Le 28/08/2012 15:38, Kevin Smith a écrit :
Apologies in advance for the length...
Don't. We're here to discuss as the mailing-list name suggests. And if what you need to say is long, so be it.

    A huge share of this complexity has been removed in recent
    discussions [1]. Conclusions seem to have reach consensus on
    es-discuss, but nothing has been officially accepted by TC39


As I understand it, the solution arrived at was to provide a (possibly updatable) collection of private name objects to the Proxy constructor and let the engine take care of the details. That sounds good, and good work!
Exactly. I'm glad there is one more fan of the proposal :-)

    What do you mean? Private name allow to do mixins without
    collision. It seems to reduce the complexity than increasing it in
    my opinion.


Unique (non-private) names offer mixins without collisions. But any general mixin utility will fail if the source object relies on privately named methods for its functionality:

(code snippet)

Neither the destination object nor the library function "mixin" has access to the private name, and therefore the privately named method will not get copied to the destination object, and the mixin will fail.

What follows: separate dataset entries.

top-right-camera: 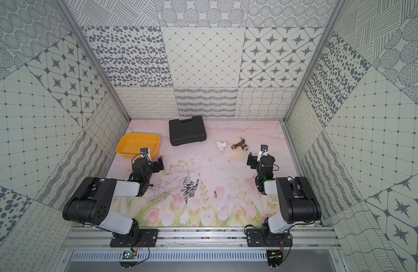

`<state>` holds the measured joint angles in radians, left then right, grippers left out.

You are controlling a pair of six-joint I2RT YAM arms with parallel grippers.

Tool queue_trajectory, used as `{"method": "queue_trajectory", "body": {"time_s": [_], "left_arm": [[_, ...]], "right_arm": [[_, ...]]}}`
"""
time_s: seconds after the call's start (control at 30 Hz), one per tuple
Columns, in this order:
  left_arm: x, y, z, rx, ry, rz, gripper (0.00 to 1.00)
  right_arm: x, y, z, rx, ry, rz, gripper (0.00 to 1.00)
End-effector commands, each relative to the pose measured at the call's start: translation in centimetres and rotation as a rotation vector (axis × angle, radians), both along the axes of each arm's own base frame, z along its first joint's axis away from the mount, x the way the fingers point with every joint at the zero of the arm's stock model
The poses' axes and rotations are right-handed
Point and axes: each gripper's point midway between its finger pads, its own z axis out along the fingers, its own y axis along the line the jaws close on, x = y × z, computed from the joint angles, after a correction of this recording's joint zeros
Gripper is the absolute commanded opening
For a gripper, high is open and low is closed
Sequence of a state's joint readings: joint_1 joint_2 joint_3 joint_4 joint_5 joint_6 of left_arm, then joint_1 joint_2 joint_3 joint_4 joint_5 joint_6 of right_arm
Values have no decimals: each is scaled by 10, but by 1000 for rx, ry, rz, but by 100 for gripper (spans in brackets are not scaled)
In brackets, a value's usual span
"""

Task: Put the bit on the desktop into the storage box
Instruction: Pick up the storage box at the corner of the board.

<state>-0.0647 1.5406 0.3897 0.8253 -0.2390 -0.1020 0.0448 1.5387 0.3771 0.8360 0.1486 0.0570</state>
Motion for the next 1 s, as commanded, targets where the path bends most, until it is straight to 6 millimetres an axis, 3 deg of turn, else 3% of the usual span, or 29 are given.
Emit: {"method": "queue_trajectory", "body": {"time_s": [0.0,0.27,0.5,0.67,0.97], "left_arm": [[0,-2,24,8,2,-13,99],[-12,-4,73,-81,-8,11,99],[-16,-12,103,-129,121,1,99],[-16,-20,96,-142,308,-22,96],[0,-30,54,-128,593,-71,91]], "right_arm": [[-4,-6,25,27,-89,-35,97],[-33,-9,53,77,-24,-60,97],[-63,7,75,261,-2,-22,97],[-75,22,82,349,57,32,97],[-82,40,74,434,168,95,97]]}}
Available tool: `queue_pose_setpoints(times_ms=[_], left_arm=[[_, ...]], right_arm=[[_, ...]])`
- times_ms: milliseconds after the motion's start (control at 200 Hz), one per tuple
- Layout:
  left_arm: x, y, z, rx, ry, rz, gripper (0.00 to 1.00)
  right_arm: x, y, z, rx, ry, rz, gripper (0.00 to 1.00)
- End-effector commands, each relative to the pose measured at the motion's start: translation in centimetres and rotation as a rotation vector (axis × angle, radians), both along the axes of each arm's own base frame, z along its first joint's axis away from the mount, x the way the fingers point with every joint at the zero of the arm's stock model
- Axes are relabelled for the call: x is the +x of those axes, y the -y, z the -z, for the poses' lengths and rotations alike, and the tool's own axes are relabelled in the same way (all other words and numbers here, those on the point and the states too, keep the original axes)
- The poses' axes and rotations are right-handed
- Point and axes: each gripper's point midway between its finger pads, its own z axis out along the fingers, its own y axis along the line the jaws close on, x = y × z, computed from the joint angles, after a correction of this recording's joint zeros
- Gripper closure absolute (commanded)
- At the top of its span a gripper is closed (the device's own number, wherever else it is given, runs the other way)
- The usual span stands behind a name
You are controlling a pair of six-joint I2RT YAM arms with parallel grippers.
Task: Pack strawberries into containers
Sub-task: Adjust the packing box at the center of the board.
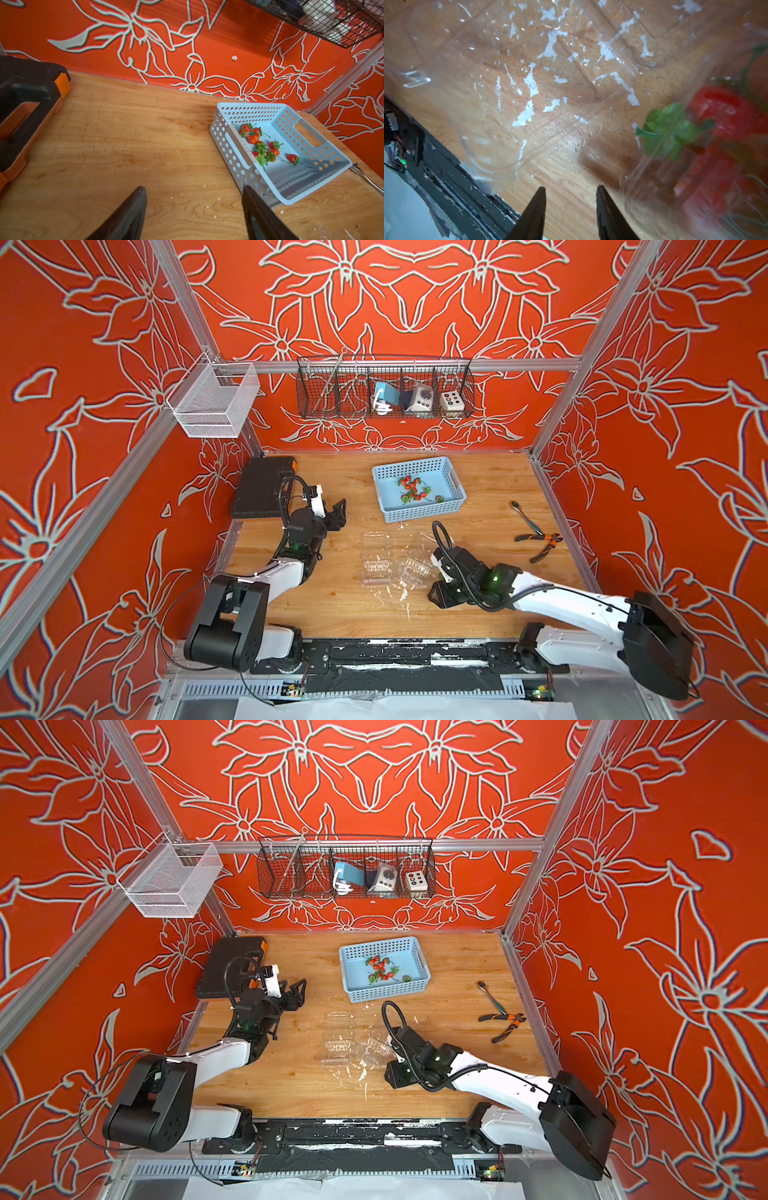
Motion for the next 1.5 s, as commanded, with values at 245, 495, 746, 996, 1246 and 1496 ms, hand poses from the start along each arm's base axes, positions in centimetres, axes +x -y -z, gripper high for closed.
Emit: queue_pose_setpoints(times_ms=[245,495,746,996,1246,1496], left_arm=[[0.2,1.1,-0.8,0.016,0.047,0.072,0.28],[0.6,3.0,0.3,0.017,0.03,0.189,0.29],[0.7,3.8,0.0,0.027,0.046,0.239,0.29],[0.8,4.1,-0.4,0.028,0.062,0.255,0.29],[0.9,4.6,-0.5,0.015,0.065,0.285,0.29],[1.1,4.9,-0.5,0.004,0.065,0.3,0.29]], right_arm=[[7.0,7.5,-0.3,-0.091,0.076,0.3,0.55],[11.5,5.3,-5.9,-0.022,0.176,0.181,0.56],[11.9,1.4,-5.8,-0.035,0.141,0.005,0.57],[13.3,-0.3,-1.8,-0.055,0.058,-0.028,0.57],[14.9,-0.9,1.3,-0.108,0.013,-0.043,0.57],[17.7,-1.9,1.0,-0.124,0.068,-0.045,0.56]])
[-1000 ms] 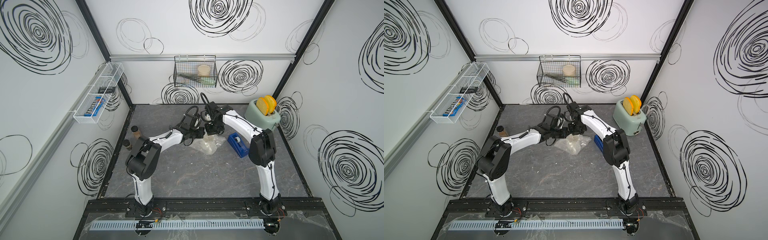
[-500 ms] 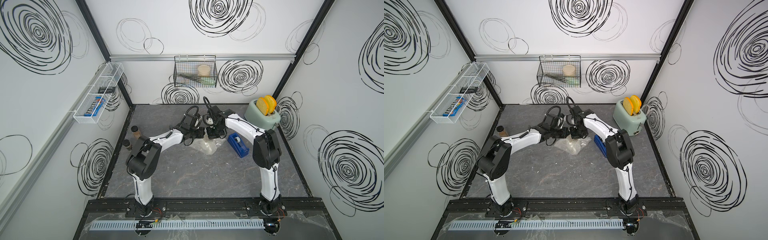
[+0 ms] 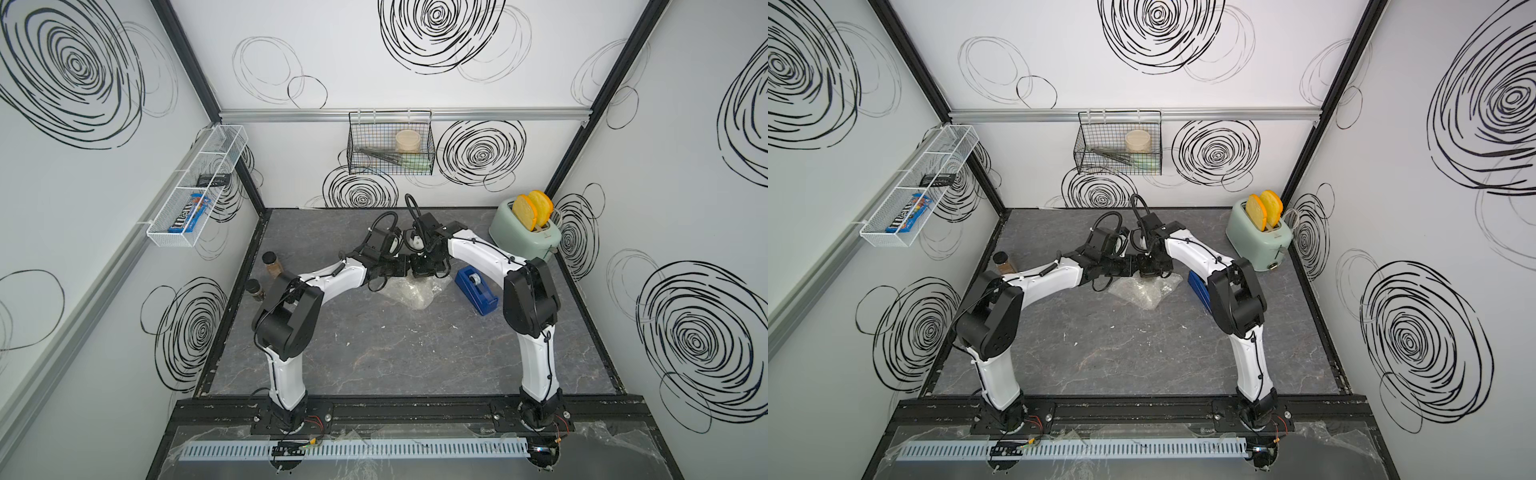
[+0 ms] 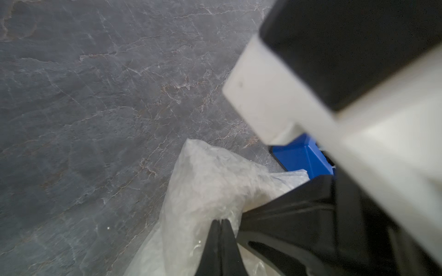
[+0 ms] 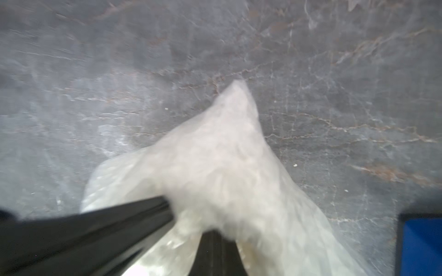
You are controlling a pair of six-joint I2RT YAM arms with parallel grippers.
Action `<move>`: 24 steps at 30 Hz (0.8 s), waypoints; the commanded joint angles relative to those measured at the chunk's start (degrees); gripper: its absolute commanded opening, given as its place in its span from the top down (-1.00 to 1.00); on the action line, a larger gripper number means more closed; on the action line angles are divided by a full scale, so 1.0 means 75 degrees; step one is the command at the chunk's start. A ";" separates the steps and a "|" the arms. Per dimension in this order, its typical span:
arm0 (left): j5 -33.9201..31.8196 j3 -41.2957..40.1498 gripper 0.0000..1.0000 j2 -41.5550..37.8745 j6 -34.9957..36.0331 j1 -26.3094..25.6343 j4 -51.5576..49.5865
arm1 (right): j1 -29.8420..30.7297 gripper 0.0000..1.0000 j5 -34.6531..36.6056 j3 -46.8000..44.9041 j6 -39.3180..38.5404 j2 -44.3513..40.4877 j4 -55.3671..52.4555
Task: Wrap mugs in bubble wrap
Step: Stick the tape on the bubble wrap.
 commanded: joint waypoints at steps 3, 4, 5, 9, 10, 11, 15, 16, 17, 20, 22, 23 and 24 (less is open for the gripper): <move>-0.0203 -0.0015 1.00 0.0300 0.0063 -0.0020 -0.0517 | -0.0034 1.00 -0.0539 -0.0516 0.0114 -0.0301 0.0400; -0.0209 -0.0020 1.00 0.0300 0.0062 -0.0017 -0.0523 | -0.0054 1.00 -0.0515 -0.0679 0.0132 -0.0259 0.0493; -0.0215 -0.0020 1.00 0.0300 0.0062 -0.0008 -0.0521 | -0.0075 1.00 -0.0421 -0.0829 0.0157 -0.0259 0.0551; -0.0215 -0.0020 1.00 0.0249 0.0074 -0.0008 -0.0524 | -0.0066 1.00 -0.0072 -0.0859 0.0227 -0.0706 0.0485; -0.0215 -0.0020 1.00 0.0187 0.0065 0.0010 -0.0522 | -0.0072 0.99 -0.0017 -0.0820 0.0248 -0.0950 0.0472; -0.0214 -0.0015 1.00 0.0114 0.0062 0.0016 -0.0536 | -0.0079 0.93 0.0067 -0.0773 0.0269 -0.1228 0.0472; -0.0328 0.0003 1.00 -0.0351 0.0050 0.0084 -0.0593 | -0.0242 0.76 0.0185 -0.1159 0.0275 -0.2438 0.0866; -0.0372 0.0014 0.96 -0.0491 0.0050 0.0117 -0.0621 | -0.0332 0.65 0.0184 -0.1471 0.0275 -0.2840 0.1128; -0.0410 0.0026 0.82 -0.0627 0.0050 0.0142 -0.0658 | -0.0466 0.52 0.0151 -0.1858 0.0275 -0.3254 0.1427; -0.0576 -0.0005 0.55 -0.1093 0.0050 0.0218 -0.0756 | -0.1051 0.15 0.0098 -0.3057 0.0285 -0.4557 0.2221; -0.0779 -0.0132 0.28 -0.1481 0.0062 0.0244 -0.0785 | -0.1565 -0.19 0.0002 -0.3933 0.0177 -0.5426 0.2767; -0.0904 -0.0250 0.07 -0.1715 0.0051 0.0258 -0.0762 | -0.1845 -0.39 0.0021 -0.4450 0.0056 -0.5945 0.3115; -0.1033 -0.0384 -0.12 -0.1943 0.0050 0.0271 -0.0729 | -0.2059 -0.58 0.0116 -0.4903 0.0030 -0.6406 0.3420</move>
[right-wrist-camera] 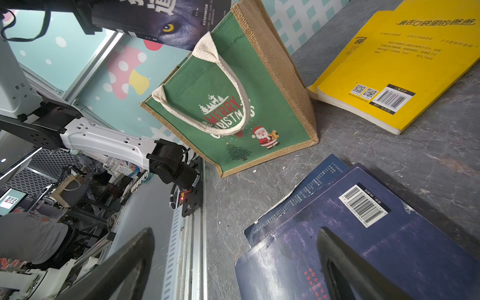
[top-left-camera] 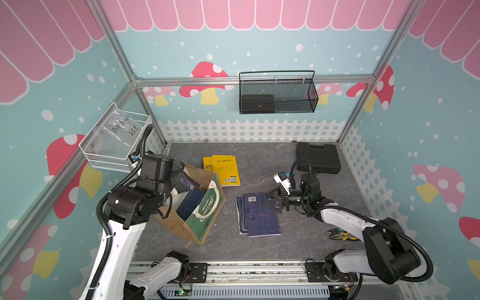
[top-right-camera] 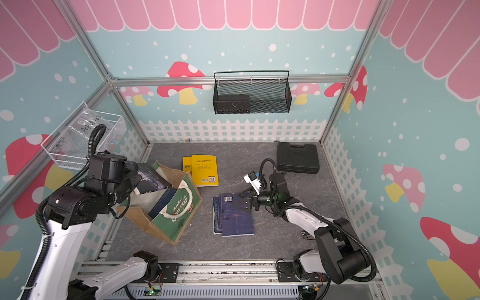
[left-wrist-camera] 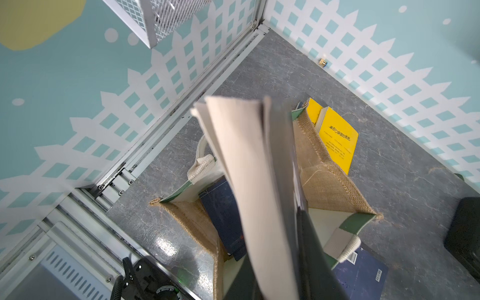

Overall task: Put the books into the canvas bag
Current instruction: Place the book in the canvas bag.

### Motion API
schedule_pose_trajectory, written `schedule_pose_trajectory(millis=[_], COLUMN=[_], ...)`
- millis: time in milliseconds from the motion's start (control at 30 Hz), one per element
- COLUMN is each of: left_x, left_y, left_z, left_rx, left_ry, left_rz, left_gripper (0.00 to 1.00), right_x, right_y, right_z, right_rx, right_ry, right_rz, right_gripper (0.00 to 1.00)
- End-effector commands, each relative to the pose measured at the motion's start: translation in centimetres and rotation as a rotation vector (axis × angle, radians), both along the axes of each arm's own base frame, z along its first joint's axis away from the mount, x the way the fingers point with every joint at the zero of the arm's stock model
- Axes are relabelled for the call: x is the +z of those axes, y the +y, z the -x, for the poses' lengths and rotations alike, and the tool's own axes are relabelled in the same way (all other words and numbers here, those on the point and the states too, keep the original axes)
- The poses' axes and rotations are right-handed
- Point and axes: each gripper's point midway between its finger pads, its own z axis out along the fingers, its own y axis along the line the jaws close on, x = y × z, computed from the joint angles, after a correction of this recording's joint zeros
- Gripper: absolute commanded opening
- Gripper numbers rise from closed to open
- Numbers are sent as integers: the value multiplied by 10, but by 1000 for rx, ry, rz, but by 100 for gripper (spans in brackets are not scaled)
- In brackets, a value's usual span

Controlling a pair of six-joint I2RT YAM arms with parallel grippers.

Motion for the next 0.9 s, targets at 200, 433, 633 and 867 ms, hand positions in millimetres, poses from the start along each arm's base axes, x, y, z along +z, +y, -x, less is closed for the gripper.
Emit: schedule_pose_trajectory(millis=[200,433,633,867], left_x=[-42,-67,-98,-124], left_y=[-23,-26,-30,-22], left_z=[-31,-45,-52,-40], left_rx=[21,56,83,151], left_ry=[-30,-10,18,17], left_rz=[189,217,255,278], left_gripper=[0,0,0,0], right_x=[-6,-7,-9,-7], right_y=[-2,-3,-4,-4], right_z=[-1,-3,-4,-6], right_rx=[-1,-6,-9,-11], right_ry=[-2,-1,7,5], right_rz=[8,11,15,13], right_gripper=[99,99,99,99])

Clearly the solution above would be to use a unique name, instead of a private name.
Indeed.

But that begs the question: why do we need private, secured names at all? They complicate the object model without a compelling use case, as far as I can tell. If there are use cases, let's see them.
Private names enable easy encapsulation & code sharing at the same time (which is awkward at best nowadays). As a result of the current awkwardness, developer sacrifice encapsulation by using publicly accessible fields using the _field convention. I could name dozens of Node.js library doing that. And sometimes, developers use a private field while they shouldn't, but it makes their life easier, and abstraction leak, etc.

It all start because of a fundamental missing piece in the language that is the ability to add a private property to an object. Not socially private as per the _field convention. I mean actually private, enforced by the runtime.

In any situation where you want to *really* secure access to data or code, the ergonomics of your code is going to be the least of your worries.
I disagree. A good part of the work toward securing an application is reviewing it. The easier the review is, the less likely you are to leave holes behind. The ergonomics of the code is a security feature.

Security is just generally difficult, and that "soft-tissue" cost will have to be borne by the developer whether they use WeakMaps or private names or closures or whatever. Why complicate the object model, and in the process invalidate the current maxim that all properties are reflective, when the weight will still fall on the developer anyway?
I arrived on es-discuss at a time where private names had been decided to be the mecanism that answer all above-listed constraints. It seems to do the job. I have intuitive concerns about how to use them in large scale applications and preserve proper code sharing, but nothing concrete to either validate nor invalidate this intuition. In a nutshell, I'm wondering whether private names will be easy to use in complex cases. I'm not specifically against the idea of complicating the object model if the benefit is developers stopping _fields. I am open anyway to see if there is an idea that's alternative to private name and would solve all above constraints.

There is still time since no one has implemented private names (or symbols as it's their new name which I'm still not used to) yet.